If you have her full name and the city she lives in, call the police! This is too serious…JR

i did already j its not her real name and maybe not the right town either, but i gave the police all the info i could. They just told me to call back if i get an address.LSH

Her IP comes back to Montgomery,AL l…..PM

calling dr LSH

If her parents are there and I assume she sleeps with her boyfriend, would she be "alone"..seems unlikely!?? SD

Oh god I hope he will help. KS

One of her friends is M B – from M, Alabama. He may be a personal friend. MK

Thank you P I called the M Al police and they wont do anything , talked t the emergency answering service and she said the dr will call me back. Does anyone know her real name?? LSH

I hope her LLMD takes this more seriously than one I called about a potential suicide. He had his receptionist call the person the next morning and say "Are you alright?". That was it. MA

there is an E C in M, looks about the right age…MC

Thanks M I wrote down the info you gave me and will give that to the dr too LSH

M I left a message for M too,,, LSH

Please keep us updated l. Were all very concerned for her! KS

When I googled E E and Alabama one of those search sites listed one in M Alabama. Not sure that will help or not. DH

Okay the nurse practioner from Dr H called me and is calling the police. LSH

thank you God! MC

L, you are a wonderful person to do all this. MC

I am so glad they are helping you do something and hopefully they will get there in time. MA

Guys – T S is personal friends with her. I just checked, they have a picture posing together. Maybe try calling T. I’ll go look up her info. NK

Thank god for dr h. And for you as well l. I pray she is ok KS

Many have tried contacting t already to no avail KS

N t has her phone turned off LSH

i have to sleep now! Please update us when you know more. I pray the police get there in time! MC

OH, OK NK

THanks though N ♥ LSH

Oh sure. Will you keep us updated? I don’t think I’m gonna be able to sleep now…….NK

Me either, too worried. Need to know she is safe. GT

I know my heart is pounding and my hands are shaking…I hate this disease and what it does to people. Im sure some nonlymies got a bit of education on it tonight! LSH

L, did the nurse say she’d keep you posted? JR

THANK YOU LORD! THANK YOU L, YOU’RE AMAZING! ♥ LM

No he just said hed call the police right away. I dont think he could really tell me anyting cuz of confidentiality. LSH

Thanks for everything you did tonight, L. You’re an angel, as always. I’ll tune in again tomorrow to see if we’ve heard from E. Good night all! ♥ JR

So we’re not gonna hear anything tonight, I imagine… wow. This is so unbelievable… What you did was amazing L. xoxo

Turns out I can’t sleep either, I really hope everything turns out good

I think due to Hipaa laws unless we hear from E or one of her friends we won’t hear anything. I am wondering if perhaps this post might be better deleted now so she won’t see it if she does log on tomorrow it might embarrass her and make her feel even worse?

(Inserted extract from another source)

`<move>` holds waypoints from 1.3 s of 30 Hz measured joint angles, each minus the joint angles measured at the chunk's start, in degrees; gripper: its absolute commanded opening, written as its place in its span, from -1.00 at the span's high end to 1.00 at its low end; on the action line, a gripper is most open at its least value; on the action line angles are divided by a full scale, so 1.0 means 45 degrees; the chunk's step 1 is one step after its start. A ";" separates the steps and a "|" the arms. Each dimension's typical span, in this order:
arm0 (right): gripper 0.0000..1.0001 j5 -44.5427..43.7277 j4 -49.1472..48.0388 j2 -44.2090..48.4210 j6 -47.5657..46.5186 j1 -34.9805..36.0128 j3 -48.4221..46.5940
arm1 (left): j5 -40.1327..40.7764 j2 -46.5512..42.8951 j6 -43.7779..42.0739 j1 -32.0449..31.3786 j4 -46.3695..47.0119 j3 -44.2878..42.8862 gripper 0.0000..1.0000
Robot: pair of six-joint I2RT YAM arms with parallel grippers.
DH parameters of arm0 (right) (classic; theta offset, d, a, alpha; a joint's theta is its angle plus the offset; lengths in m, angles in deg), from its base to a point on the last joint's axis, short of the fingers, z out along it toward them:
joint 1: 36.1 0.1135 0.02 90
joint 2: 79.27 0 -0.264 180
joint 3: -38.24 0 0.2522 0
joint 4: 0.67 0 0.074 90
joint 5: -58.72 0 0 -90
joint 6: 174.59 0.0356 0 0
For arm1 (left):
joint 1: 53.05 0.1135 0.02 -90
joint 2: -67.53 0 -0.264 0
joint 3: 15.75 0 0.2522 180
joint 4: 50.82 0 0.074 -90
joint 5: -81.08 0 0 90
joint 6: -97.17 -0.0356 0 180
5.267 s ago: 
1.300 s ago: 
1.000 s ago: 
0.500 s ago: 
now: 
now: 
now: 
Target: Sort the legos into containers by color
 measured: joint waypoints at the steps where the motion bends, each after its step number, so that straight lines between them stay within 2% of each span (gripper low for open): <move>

I meant thread instead of post.

Then again, she might just be amazed at the lengths her friends went to out of concern for her.

Okay everyone, E is alright!!! Her friend M is with her and said she is down but he is staying with her and shes ok.

Good to hear. NK

Prayers answered! GT

Thank you, L. Big hug everybody. JR

Night J! Night everyone! LSH

Night L..sleep in peace knowing you saved a life girl!!!AS

I missed all this, and I do not know E, but relieved to hear everything is okay. You’re an awesome friend, L, and everybody for helping!!!!! CM

Thank god. I love you L….xoxo DS

You are special L !! JP

Just woke up and checked to see how it all went, so glad to see E is ok !!! Love to all and what a great job you all did ! Prayers were answered !!!!! LNS

Glad she is ok! Great Job L! Hope she realizes its only dark before the dawn…. This too shall pass as my gram used to tell me. LR

L, you are so amazing to have done all you did. I wish my sleep meds hadn’t kicked in ; I became totally incapacitated. I took them before my IM with E happened. But Thank God and thank YOU for seeing this through to a successful END! LW

Glad to hear she’s okay. Thank God you were here L, you got everyone together to try to find this woman and help her! You’re an amazing person. KS

Everyone, I was in pain med lala land & missed this, but L…you deserve a gold crown for this….& everyone else involved deserves kudos!! KEH

HOWEVER THE INFIVIDUAL MENTIONED WAS NOT THANKFUL THE NEXT MORNING. SHE WAS ANGEY (PROBABLY EMBARRASSED) AND DELETED ALL OF HER FRIENDS WHO HAD RUSHED TO HER AID, INVOLVED IN THIS. DRAMA, DRAMA, DRAMA…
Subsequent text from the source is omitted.